* _PROBLEM STATEMENT_:
Could you reproduce the lines below from the one with "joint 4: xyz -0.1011" through the one with "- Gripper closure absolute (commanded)"? Keep both ends and add nothing.

DATA EXTRACTS: Begin

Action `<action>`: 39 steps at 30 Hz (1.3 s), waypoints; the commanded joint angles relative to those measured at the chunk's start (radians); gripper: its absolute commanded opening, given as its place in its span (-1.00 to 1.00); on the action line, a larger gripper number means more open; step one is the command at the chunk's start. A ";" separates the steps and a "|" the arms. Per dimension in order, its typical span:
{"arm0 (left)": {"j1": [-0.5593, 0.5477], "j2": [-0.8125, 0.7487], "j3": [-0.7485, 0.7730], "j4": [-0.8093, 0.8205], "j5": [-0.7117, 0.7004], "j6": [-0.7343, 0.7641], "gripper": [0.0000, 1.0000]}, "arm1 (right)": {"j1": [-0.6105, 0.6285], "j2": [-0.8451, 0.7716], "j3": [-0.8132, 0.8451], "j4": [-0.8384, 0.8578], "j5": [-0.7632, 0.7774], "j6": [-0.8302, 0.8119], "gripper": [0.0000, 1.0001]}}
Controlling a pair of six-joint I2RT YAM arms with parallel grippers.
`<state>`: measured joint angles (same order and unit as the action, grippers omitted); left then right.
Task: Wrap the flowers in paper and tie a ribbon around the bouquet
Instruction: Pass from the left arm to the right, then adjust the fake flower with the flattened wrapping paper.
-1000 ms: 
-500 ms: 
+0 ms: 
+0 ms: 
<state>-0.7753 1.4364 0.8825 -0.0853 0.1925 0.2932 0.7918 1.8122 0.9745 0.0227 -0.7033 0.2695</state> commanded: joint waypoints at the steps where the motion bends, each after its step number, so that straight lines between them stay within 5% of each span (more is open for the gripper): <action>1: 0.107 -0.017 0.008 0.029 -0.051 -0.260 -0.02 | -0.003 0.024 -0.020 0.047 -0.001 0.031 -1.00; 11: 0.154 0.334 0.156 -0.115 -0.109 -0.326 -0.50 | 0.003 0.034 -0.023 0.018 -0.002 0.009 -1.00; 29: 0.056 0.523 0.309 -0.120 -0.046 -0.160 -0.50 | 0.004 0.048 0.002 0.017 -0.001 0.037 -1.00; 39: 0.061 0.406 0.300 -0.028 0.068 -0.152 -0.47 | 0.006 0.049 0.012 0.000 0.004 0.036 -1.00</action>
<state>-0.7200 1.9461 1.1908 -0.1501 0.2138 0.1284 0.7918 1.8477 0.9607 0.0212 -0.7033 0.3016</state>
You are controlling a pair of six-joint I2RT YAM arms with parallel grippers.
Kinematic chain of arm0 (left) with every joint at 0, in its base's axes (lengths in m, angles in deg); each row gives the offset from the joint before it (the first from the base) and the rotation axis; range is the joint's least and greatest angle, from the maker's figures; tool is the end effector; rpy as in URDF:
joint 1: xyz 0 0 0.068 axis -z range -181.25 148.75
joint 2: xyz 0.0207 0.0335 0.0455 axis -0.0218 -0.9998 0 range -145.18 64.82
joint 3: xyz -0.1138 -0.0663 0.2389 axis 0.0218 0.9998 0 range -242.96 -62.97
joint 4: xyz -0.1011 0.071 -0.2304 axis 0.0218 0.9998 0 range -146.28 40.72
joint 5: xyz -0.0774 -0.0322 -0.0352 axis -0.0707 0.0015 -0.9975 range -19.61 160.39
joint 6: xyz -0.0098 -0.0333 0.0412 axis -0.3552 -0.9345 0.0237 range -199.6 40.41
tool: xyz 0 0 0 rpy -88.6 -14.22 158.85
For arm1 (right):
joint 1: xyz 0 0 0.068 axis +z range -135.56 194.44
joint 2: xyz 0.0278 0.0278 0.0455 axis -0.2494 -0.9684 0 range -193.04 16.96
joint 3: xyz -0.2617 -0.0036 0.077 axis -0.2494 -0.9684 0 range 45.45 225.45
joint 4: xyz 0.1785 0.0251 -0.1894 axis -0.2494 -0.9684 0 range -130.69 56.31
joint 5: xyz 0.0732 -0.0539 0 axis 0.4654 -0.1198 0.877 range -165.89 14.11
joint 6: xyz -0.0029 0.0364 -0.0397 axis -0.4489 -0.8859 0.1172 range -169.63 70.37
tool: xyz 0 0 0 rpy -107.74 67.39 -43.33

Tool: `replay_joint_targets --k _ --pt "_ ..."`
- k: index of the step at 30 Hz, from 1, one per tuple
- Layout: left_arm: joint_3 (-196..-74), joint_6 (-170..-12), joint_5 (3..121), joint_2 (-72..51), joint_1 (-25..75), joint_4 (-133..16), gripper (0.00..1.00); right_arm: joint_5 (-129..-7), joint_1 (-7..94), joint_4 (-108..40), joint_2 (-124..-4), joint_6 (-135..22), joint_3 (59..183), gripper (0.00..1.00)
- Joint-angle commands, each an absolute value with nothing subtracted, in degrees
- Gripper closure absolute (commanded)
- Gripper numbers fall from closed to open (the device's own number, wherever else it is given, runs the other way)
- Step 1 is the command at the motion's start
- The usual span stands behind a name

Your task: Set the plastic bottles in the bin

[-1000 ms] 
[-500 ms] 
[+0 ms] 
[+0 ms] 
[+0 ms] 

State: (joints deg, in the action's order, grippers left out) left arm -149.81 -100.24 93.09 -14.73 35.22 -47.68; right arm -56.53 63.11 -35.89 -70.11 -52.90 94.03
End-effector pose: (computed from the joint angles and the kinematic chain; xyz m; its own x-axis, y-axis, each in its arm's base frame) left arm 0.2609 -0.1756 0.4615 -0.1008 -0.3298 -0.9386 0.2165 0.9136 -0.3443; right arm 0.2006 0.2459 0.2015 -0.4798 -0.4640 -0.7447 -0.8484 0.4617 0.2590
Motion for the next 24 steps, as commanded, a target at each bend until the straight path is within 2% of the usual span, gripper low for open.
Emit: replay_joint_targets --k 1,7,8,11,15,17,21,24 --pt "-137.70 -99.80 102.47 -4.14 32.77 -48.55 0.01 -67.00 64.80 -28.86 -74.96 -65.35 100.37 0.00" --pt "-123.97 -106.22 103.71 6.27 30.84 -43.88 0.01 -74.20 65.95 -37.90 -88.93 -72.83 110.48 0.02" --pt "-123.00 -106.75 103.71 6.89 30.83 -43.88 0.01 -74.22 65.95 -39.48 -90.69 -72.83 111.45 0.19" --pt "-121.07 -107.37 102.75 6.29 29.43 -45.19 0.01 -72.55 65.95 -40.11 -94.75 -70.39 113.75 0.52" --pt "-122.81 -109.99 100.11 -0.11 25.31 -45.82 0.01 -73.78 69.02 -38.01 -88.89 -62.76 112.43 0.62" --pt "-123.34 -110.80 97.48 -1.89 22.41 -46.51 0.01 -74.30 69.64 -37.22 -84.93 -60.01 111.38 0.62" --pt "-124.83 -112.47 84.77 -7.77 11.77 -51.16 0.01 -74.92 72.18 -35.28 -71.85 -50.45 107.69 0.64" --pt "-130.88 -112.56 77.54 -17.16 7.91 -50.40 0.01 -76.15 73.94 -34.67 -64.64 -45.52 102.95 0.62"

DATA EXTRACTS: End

* _TASK ANSWER_:
joint 4: xyz -0.1011 0.071 -0.2304 axis 0.0218 0.9998 0 range -146.28 40.72
joint 5: xyz -0.0774 -0.0322 -0.0352 axis -0.0707 0.0015 -0.9975 range -19.61 160.39
joint 6: xyz -0.0098 -0.0333 0.0412 axis -0.3552 -0.9345 0.0237 range -199.6 40.41
tool: xyz 0 0 0 rpy -88.6 -14.22 158.85
For arm1 (right):
joint 1: xyz 0 0 0.068 axis +z range -135.56 194.44
joint 2: xyz 0.0278 0.0278 0.0455 axis -0.2494 -0.9684 0 range -193.04 16.96
joint 3: xyz -0.2617 -0.0036 0.077 axis -0.2494 -0.9684 0 range 45.45 225.45
joint 4: xyz 0.1785 0.0251 -0.1894 axis -0.2494 -0.9684 0 range -130.69 56.31
joint 5: xyz 0.0732 -0.0539 0 axis 0.4654 -0.1198 0.877 range -165.89 14.11
joint 6: xyz -0.0029 0.0364 -0.0397 axis -0.4489 -0.8859 0.1172 range -169.63 70.37
tool: xyz 0 0 0 rpy -107.74 67.39 -43.33

Tool: `replay_joint_targets --k _ --pt "_ ..."`
- k: index of the step at 30 Hz, from 1, one per tuple
- Layout: left_arm: joint_3 (-196..-74), joint_6 (-170..-12), joint_5 (3..121), joint_2 (-72..51), joint_1 (-25..75), joint_4 (-133..16), gripper (0.00..1.00); right_arm: joint_5 (-129..-7), joint_1 (-7..94), joint_4 (-108..40), joint_2 (-124..-4), joint_6 (-135..22), joint_3 (59..183), gripper (0.00..1.00)
- Joint-angle commands, each an absolute value with nothing subtracted, in degrees
- Gripper closure absolute (commanded)

That is the complete answer to the exercise.